# [Problem]
Every line below is to be quoted exactly, with nothing added or dropped.
(Data block begins)
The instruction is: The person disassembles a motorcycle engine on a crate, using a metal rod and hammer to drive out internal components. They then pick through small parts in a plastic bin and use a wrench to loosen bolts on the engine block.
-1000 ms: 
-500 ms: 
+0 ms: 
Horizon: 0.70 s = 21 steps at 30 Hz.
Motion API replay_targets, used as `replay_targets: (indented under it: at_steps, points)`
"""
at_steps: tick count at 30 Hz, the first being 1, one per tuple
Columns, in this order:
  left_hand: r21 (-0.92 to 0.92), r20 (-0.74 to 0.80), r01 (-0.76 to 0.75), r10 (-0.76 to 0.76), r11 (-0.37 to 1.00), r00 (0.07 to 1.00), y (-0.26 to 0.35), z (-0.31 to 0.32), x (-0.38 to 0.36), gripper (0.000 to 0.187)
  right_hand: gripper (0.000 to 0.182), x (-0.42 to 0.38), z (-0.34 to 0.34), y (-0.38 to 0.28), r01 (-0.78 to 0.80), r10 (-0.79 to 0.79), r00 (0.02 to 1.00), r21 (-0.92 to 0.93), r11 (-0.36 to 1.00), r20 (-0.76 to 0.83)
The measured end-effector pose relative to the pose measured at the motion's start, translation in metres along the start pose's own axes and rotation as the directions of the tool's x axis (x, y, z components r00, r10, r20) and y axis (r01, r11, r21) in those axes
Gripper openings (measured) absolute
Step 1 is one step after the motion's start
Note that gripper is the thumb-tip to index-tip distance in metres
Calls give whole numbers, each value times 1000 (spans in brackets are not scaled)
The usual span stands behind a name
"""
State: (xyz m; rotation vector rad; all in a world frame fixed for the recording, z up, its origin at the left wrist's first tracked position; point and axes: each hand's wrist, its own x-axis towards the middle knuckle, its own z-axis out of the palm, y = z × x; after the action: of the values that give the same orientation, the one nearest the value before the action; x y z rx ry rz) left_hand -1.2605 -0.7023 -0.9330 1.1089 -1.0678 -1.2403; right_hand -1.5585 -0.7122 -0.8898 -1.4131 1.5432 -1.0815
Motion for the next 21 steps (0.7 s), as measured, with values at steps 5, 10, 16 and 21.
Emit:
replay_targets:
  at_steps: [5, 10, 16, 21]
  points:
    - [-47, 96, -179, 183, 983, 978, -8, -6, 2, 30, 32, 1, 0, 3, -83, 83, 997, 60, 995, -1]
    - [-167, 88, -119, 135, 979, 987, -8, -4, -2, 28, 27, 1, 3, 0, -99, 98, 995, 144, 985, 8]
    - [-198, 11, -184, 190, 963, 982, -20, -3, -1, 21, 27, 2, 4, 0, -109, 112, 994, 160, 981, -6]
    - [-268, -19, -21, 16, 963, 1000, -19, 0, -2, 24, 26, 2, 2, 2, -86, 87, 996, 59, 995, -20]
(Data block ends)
# [Reply to the task]
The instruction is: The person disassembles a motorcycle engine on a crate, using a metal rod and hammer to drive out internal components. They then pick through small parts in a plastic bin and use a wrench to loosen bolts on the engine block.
-1000 ms: 
-500 ms: 
+0 ms: 
Horizon: 0.70 s = 21 steps at 30 Hz.
Motion API replay_targets, used as `replay_targets: (indented under it: at_steps, points)`
"""
at_steps: tick count at 30 Hz, the first being 1, one per tuple
Columns, in this order:
  left_hand: r21 (-0.92 to 0.92), r20 (-0.74 to 0.80), r01 (-0.76 to 0.75), r10 (-0.76 to 0.76), r11 (-0.37 to 1.00), r00 (0.07 to 1.00), y (-0.26 to 0.35), z (-0.31 to 0.32), x (-0.38 to 0.36), gripper (0.000 to 0.187)
  right_hand: gripper (0.000 to 0.182), x (-0.42 to 0.38), z (-0.34 to 0.34), y (-0.38 to 0.28), r01 (-0.78 to 0.80), r10 (-0.79 to 0.79), r00 (0.02 to 1.00), r21 (-0.92 to 0.93), r11 (-0.36 to 1.00), r20 (-0.76 to 0.83)
The measured end-effector pose relative to the pose measured at the motion's start, translation in metres along the start pose's own axes and rotation as the directions of the tool's x axis (x, y, z components r00, r10, r20) and y axis (r01, r11, r21) in those axes
Gripper openings (measured) absolute
Step 1 is one step after the motion's start
Note that gripper is the thumb-tip to index-tip distance in metres
Calls give whole numbers, each value times 1000 (spans in brackets are not scaled)
The usual span stands behind a name
"""
State: (xyz m; rotation vector rad; all in a world frame fixed for the recording, z up, its origin at the left wrist's first tracked position; point and axes: each hand's wrist, its own x-axis towards the middle knuckle, its own z-axis out of the palm, y = z × x; after the action: of the values that give the same orientation, the one nearest the value before the action; x y z rx ry rz) left_hand -1.2605 -0.7023 -0.9330 1.1089 -1.0678 -1.2403; right_hand -1.5585 -0.7122 -0.8898 -1.4131 1.5432 -1.0815
Motion for the next 21 steps (0.7 s), as measured, with values at steps 5, 10, 16 and 21.
Emit:
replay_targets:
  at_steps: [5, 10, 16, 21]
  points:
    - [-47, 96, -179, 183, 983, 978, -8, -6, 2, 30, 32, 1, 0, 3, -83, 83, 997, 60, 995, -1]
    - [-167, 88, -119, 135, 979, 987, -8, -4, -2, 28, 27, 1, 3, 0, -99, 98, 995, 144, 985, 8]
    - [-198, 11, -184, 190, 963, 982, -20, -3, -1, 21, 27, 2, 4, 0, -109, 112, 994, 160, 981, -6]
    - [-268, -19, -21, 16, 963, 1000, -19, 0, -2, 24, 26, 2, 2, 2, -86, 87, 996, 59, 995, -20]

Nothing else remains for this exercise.